PseudoUridine (abbreviated by Ψ) or 5-ribosyluracil, is an isomer of uridine (U), and unlike uracil in uridine, which is linked to ribose by a carbon-nitrogen bond (C1-N1), uridine and ribose of Ψ are linked by a carbon-carbon bond (C1-C5). Uracil and ribose are connected by a C1-C5 bond in Ψ, so its structure is more flexible and has an additional site for hydrogen bonding than uridine, and the overlap effect in RNA is higher than that of uridine. Ψ was first discovered as early as 1951. It is well known that Ψ is the most common modification in cellular RNA and is found in all domains of organisms. Therefore, Ψ is known as the "fifth nucleoside" in addition to A, U, C and G.

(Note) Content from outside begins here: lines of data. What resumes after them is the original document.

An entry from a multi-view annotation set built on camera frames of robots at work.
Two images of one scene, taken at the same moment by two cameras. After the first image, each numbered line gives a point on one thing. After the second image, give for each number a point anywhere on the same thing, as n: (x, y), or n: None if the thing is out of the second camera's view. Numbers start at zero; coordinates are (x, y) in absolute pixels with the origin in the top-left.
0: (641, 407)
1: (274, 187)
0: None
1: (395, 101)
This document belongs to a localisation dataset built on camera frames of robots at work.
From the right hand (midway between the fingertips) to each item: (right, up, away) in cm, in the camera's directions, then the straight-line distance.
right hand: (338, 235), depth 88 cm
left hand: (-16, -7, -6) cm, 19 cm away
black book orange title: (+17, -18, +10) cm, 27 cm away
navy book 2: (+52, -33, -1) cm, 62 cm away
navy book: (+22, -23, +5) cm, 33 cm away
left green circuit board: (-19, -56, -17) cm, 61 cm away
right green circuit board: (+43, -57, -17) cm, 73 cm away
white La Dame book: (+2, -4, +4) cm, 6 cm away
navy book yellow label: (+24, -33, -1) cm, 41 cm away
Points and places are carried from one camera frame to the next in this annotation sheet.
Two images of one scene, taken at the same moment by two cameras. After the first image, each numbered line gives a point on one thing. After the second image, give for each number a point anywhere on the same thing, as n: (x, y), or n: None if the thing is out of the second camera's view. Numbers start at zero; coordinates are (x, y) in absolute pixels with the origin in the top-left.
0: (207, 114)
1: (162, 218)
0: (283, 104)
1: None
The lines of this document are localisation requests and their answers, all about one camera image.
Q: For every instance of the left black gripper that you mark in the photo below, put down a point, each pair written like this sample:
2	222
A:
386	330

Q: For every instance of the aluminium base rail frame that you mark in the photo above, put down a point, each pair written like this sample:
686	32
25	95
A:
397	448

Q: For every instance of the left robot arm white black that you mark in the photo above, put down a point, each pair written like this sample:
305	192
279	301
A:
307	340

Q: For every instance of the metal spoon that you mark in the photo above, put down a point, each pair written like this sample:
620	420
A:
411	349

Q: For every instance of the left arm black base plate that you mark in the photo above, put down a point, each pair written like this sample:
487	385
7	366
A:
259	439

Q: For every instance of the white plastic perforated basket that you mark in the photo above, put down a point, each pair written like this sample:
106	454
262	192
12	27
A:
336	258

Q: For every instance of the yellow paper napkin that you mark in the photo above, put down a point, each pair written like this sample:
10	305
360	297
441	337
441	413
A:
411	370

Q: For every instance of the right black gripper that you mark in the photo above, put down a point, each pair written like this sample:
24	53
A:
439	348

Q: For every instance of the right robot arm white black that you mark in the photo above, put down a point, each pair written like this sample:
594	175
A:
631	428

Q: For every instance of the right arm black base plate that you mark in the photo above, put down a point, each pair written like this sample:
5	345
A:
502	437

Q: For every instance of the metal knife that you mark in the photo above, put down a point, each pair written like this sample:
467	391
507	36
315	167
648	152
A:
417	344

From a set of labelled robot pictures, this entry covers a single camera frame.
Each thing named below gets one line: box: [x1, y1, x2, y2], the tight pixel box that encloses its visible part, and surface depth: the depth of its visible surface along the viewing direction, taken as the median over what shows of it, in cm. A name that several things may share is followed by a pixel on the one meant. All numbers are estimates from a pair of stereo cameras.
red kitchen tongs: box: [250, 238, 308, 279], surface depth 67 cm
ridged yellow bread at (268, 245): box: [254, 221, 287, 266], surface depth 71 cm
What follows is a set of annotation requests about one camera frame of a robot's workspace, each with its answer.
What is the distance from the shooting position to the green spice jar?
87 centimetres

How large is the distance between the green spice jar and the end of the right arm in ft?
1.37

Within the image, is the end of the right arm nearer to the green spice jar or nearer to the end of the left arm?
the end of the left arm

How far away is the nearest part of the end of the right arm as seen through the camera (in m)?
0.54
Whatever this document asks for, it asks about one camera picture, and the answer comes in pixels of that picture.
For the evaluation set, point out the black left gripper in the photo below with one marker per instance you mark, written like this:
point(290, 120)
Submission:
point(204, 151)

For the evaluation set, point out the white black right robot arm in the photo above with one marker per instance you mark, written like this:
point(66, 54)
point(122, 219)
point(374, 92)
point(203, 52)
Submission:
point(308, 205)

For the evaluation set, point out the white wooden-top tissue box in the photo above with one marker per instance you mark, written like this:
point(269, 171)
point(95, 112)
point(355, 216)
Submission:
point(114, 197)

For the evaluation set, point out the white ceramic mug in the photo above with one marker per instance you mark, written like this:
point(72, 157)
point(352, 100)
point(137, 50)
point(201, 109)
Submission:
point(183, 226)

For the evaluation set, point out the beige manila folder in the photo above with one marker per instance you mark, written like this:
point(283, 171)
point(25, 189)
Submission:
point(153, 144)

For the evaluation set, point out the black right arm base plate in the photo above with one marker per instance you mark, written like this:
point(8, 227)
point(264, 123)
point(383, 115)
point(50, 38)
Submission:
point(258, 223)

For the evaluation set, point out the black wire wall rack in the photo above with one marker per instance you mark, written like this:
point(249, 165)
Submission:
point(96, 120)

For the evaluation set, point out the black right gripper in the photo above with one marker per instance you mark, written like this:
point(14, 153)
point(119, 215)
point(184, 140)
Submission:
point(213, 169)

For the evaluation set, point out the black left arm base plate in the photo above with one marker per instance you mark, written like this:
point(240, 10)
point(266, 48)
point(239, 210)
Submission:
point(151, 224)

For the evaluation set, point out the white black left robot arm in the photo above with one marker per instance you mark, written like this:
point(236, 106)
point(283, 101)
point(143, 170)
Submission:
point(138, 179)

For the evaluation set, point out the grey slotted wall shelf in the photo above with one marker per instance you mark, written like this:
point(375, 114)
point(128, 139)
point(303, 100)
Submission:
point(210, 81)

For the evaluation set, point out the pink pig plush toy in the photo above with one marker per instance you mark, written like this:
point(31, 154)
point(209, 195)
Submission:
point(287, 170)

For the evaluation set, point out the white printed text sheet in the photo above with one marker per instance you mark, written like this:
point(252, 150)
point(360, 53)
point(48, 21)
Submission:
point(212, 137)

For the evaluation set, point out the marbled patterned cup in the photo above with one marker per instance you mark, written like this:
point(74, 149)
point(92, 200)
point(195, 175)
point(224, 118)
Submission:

As the most abundant modification of RNA, PseudoUridine may affect the structure, function, location and half-life of RNAs. PseudoUridine modifications have been found in transfer RNA (tRNA), ribosomal RNA (rRNA), small nuclear RNA (snRNA), and have important roles for these abundant non-coding RNAs (ncRNAs). For instance, PseudoUridine in rRNA contributes to rRNA processing and protein synthesis, PseudoUridine in tRNA is critical for local structure and decoding, and PseudoUridine in snRNA affects snRNP splicing that facilitates the cleavage of precursor mRNA by spliceosomes. Because widespread pseudouridylation events have been identified in the transcriptome of yeast, mice and humans, further studies have found PseudoUridine modified RNA species such as messenger RNA (mRNA). It is worth noting that the function of PseudoUridine in mRNA remains to be discovered, but some studies suggested that PseudoUridine in the stop codon may cause translation readthrough. PseudoUridine may also be used by cells as a symbol to recognize their own versus foreign RNAs, for example, innate immune proteins such as RIG-I and protein kinase R could recognize viral RNAs that do not contain PseudoUridine, leading to initiation of an immune response.
Pseudouridine modification in cells is one of the post-transcriptional RNA modifications. PseudoUridine is converted from uridine catalyzed by pseudouridine synthase (PUS) via breakage of the glycosidic bond. PUSs can be classified into six families including TruA, TruB, TruD, RsuA, RluA and Pus10p. Human cells contain 13 PUS members that belong to five families except RsuA. Two major classes of PUSs guiding pseudouridylation are either RNA-dependent or RNA-independent. The RNA-dependent PUSs, Cbf5, in yeast and DCK1 in humans, associate with Box H/ACA snoRNPs and recognize their targets through base pairing between the guide snoRNA and substrate RNA. The RNA-independent PUS proteins target site-specific modification of tRNA, snRNA and rRNA by directly recognizing sequence and structural elements within these molecules.
Studies have been reported that PUSs relate to human diseases and important biological processes. For example, mutations in PUS1 from the TruA family lead to mitochondrial myopathy and sideroblastic anemia, and homozygous variants in PUS3 contribute to intellectual disability. A study found that dyskeratosis congenita is caused by mutations in DKC1, an RNA-dependent TruB member. In the TruD family, PUS7 variants are also connected to intellectual disability. PUS7-dependent Ψ modification in tRNA fragments was recently found to impact translation and contributes to tumorigenesis. In conclusion, these researches emphasize that PUSs play an important role in biological processes and human health. Notably, a recent study has shown the differential functions of human PUS10 in nuclear miRNA processing and cytoplasmic tRNA pseudouridylation, which is filling a gap in the field of PUSs research. In this study, PUS10 is demonstrated that it can work on different RNA species either in a catalytically dependent or independent approach.